Repent, for the End is Nigh

by Jason Godesky

In the 1980s, middle America had no concept of AIDS. It was a disease that afflicted homosexuals and drug users. To parochial Christians who never met a homosexual or a drug user, it seemed like divine vengeance–a terrible disease that ravaged the sinners and spared faithful, G-d-fearing Christians. They called it “the gay plague.” AIDS research was not a significant priority; why should we spend our resources to save sinners and thwart divine justice? Then, they began to learn how innocent children had contracted AIDS from blood transfusions. AIDS began to spread through the heterosexual population, as well. There was no “justice” in it–even in a world ruled by a deity so bloodthirsty and evil as the one America’s Christians worshipped. They may not have counted homosexuals or drug users as humans worthy of their concern, but once “good Christians” began to die, nearly all of them were forced to accept that the spread of AIDS had nothing to do with “justice.”

“Justice” is a human concept–one that is not shared by the rules of nature. Epidemics kill sinners and saints in equal measure. He maketh his sun to rise on the evil and on the good, and sendeth rain on the just and on the unjust. (Matthew 5:45) The universe is no less indiscriminate with its woes as with its wealth.

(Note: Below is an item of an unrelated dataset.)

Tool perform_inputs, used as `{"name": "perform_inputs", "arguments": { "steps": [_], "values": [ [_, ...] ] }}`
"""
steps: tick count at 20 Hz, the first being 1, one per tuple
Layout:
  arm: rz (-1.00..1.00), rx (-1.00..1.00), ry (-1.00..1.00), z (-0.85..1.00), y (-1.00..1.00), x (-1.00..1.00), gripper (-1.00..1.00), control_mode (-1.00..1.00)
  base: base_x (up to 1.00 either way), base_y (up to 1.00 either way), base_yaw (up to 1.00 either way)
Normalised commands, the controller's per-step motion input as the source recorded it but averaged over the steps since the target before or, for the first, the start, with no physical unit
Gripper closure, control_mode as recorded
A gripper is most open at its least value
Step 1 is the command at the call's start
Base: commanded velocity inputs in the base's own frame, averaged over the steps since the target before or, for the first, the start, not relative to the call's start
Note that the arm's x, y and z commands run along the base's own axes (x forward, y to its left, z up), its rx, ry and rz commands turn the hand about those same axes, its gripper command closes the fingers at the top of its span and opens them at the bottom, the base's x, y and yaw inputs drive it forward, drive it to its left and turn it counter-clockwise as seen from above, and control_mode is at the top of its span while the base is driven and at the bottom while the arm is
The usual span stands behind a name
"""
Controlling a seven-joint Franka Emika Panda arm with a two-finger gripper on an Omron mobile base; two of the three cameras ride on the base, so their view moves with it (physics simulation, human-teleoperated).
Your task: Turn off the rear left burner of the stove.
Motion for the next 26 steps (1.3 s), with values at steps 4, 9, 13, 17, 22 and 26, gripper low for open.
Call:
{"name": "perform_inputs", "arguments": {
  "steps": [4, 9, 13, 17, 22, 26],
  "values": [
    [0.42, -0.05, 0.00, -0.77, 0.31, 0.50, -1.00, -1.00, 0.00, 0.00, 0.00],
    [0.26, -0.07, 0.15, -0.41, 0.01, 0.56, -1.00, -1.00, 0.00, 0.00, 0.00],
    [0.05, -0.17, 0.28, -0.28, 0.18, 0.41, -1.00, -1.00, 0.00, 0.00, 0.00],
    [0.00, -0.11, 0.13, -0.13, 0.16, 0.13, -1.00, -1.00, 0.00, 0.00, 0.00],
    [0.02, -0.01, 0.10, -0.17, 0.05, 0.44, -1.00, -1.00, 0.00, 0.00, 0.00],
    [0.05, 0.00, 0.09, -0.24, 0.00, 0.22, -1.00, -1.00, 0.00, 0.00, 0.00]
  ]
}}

So, it is very good to be skeptical of claims like those made by Steve Lagavulin in his latest entry, “The Wheat and the Chaff“:

To my eye we’re witnessing a remarkably fine separation or distillation of humanity, a separation not by such gross features as race, location, status or religion but rather a kind of guided selection of people based on their quality of being. This is purely speculation, I admit…but if I were reading our contemporary history as a book I would presume that events seem almost specially crafted to sift from the general mass a select type of people–those who are able to both recognize and take responsibility for adopting a more humble life in true service of the planet and each other. Individuals able to “repent” of the “sins” of modern civilization. Perhaps those who are meek enough to inherit the earth. In fact I’m not actually a Biblical man, but from a more objective point of view I’d have to see this as a winnowing of the “wheat” from the “chaff”.

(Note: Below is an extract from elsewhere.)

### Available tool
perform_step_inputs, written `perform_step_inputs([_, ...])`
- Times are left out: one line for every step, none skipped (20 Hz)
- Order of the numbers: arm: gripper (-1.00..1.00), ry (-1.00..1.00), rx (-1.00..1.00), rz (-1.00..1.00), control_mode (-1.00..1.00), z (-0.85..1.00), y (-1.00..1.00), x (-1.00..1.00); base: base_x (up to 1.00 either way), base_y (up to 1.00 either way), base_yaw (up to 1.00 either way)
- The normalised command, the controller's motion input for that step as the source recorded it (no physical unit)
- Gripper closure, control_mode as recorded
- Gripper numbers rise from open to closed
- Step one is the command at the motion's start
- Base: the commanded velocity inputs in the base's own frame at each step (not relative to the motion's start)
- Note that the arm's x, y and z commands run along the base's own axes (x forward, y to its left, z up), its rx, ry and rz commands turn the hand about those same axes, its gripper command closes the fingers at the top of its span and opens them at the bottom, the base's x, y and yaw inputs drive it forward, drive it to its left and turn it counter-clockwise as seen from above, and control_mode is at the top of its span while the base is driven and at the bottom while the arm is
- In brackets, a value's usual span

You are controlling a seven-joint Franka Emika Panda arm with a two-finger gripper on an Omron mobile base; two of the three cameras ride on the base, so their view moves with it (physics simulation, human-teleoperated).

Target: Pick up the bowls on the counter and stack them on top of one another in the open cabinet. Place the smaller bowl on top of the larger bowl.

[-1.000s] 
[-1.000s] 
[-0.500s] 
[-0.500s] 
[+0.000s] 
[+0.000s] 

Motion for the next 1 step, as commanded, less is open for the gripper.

It’s easy to mythologize collapse as eschatology:

In the beginning, man enjoyed an Edenic state (whether Eden, or tribalism), which was disrupted by the Fall (Quinn very explicitly connects the Fall and the Agricultural Revolution in Ishmael). Now the world is ruled by evil powers (in the Book of Enoch, world governments are created by fallen angels; “the corporation” plays a similar diabolical role in the environmentalist mind), powers that cannot possibly be defeated by force (just like Rome). But take heart! For in the end, the divine (whether G-d, the gods, or Mother Nature) will wreak holy vengeance upon the wicked (whether in the form of plagues and horsemen, or just global warming), and the righteous shall inherit the earth (whether by means of “the Rapture,” or the differential survival rates of primitivists who know how to survive without civilization).

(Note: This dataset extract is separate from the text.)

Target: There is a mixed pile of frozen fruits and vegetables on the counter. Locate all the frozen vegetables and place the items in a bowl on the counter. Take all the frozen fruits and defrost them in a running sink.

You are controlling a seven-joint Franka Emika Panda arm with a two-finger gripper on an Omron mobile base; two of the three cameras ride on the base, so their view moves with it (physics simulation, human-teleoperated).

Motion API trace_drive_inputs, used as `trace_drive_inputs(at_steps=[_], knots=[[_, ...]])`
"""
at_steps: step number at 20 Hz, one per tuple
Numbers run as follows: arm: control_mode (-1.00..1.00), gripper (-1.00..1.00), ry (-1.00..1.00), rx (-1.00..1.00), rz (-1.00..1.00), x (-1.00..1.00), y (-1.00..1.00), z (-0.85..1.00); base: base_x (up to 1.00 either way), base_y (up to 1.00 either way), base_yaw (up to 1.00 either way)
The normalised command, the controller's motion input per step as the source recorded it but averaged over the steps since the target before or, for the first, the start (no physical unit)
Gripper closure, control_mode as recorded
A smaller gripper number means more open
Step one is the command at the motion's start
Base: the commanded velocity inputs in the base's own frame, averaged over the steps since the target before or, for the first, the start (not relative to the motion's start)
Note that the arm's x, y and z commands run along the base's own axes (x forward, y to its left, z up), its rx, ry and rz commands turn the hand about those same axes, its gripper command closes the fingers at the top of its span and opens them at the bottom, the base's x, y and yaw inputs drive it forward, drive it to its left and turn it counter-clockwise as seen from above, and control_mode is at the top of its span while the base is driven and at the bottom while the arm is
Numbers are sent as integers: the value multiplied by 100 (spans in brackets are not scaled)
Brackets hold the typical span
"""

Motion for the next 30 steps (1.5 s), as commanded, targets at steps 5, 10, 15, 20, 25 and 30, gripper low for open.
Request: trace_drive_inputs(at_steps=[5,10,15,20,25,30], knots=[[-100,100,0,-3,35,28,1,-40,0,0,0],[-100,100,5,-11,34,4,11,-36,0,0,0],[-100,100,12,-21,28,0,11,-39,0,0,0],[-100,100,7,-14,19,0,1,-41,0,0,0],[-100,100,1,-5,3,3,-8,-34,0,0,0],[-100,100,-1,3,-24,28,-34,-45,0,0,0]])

We all think in terms of stories; we all form our own mythology. We attach meaning to things that are basically random and meaningless. The dividing line between sense and nonsense is which comes first, the facts or their interpretation–and are we willing to change our interpretation as the facts change?

For the collapse to be a proper eschaton, it must punish the wicked and reward the righteous. We’ve already discussed why people starve–that it is usually a failure of imagination, rather than a lack of food. Is there any doubt that those who seperate themselves from civilization before it collapses will have a better chance of survival than those who do otherwise?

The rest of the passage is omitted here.